ASSIGNMENT:
Take the entries that follow and return exactly the lines from the one holding "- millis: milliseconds" through the one holding "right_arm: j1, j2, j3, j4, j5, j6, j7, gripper", both included. Nothing else is needed.

::: RECORDED INFORMATION :::

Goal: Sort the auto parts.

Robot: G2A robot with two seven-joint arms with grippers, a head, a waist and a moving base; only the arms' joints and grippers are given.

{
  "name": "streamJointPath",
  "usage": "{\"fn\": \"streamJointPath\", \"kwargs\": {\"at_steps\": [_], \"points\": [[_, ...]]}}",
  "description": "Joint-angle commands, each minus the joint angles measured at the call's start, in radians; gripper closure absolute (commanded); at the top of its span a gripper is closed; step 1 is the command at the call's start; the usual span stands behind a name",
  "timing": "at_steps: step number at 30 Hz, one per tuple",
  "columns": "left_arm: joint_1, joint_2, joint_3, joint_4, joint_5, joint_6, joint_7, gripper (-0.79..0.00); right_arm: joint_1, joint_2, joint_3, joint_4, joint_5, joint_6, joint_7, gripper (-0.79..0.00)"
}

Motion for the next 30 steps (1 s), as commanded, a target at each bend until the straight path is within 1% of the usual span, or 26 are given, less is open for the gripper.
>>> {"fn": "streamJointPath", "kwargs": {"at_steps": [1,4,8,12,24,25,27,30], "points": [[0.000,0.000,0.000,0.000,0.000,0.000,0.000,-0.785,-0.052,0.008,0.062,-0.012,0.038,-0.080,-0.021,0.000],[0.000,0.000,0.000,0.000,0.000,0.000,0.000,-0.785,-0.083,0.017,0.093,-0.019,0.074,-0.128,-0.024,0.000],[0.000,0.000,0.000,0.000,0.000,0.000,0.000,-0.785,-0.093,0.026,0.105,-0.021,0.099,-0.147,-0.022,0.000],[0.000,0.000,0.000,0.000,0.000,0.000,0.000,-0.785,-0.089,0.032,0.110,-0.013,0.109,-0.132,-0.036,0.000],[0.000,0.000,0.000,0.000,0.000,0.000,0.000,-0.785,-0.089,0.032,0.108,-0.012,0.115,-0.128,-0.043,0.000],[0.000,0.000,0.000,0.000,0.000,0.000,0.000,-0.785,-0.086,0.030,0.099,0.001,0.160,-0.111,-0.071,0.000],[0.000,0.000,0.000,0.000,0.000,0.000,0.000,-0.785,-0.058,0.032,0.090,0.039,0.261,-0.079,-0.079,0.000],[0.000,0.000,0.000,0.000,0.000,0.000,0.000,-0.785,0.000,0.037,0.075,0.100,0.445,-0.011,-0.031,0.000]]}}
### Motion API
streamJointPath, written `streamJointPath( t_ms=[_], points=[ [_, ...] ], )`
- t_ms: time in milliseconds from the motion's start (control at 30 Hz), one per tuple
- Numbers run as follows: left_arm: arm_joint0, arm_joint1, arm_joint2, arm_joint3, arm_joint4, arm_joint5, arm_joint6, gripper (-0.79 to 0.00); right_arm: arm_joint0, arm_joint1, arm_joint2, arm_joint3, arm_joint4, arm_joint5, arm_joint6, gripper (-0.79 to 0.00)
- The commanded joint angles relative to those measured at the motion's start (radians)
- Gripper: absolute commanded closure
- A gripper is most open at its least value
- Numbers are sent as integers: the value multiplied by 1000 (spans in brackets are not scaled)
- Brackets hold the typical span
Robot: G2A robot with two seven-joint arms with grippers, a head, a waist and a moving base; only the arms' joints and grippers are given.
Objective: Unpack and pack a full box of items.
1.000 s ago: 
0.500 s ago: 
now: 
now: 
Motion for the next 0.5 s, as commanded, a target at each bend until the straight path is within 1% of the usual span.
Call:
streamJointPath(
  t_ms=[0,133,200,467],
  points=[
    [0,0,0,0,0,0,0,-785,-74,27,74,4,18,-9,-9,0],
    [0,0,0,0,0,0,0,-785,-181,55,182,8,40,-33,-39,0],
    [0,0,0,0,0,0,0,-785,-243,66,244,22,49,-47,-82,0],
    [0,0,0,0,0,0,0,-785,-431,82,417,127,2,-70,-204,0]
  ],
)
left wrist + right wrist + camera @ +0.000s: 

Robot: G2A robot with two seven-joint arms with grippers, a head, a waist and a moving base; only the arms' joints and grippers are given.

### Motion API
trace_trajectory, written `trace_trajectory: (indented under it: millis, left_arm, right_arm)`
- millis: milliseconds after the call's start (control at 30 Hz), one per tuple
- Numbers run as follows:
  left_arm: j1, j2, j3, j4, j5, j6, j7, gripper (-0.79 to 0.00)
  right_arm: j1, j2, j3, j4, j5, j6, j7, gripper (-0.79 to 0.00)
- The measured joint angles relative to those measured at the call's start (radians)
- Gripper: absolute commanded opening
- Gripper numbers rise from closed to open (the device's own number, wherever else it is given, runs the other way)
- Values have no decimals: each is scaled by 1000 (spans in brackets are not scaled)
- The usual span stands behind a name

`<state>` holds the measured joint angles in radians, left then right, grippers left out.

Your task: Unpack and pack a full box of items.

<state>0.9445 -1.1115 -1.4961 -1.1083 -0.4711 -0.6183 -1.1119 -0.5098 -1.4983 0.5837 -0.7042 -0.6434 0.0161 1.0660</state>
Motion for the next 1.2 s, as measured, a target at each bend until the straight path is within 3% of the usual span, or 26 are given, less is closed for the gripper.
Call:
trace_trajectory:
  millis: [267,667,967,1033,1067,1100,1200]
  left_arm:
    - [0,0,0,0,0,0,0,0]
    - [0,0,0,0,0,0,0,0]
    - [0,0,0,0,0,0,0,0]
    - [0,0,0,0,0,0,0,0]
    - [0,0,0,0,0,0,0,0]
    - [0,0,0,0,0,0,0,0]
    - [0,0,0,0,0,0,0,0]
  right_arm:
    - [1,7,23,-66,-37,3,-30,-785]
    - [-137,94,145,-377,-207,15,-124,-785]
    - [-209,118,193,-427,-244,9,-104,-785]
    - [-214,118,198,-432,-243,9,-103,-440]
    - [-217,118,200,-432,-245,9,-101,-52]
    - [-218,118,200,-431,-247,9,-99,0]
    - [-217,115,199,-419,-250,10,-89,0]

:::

RESPONSE TO THE TASK:
- millis: milliseconds after the call's start (control at 30 Hz), one per tuple
- Numbers run as follows:
  left_arm: j1, j2, j3, j4, j5, j6, j7, gripper (-0.79 to 0.00)
  right_arm: j1, j2, j3, j4, j5, j6, j7, gripper (-0.79 to 0.00)

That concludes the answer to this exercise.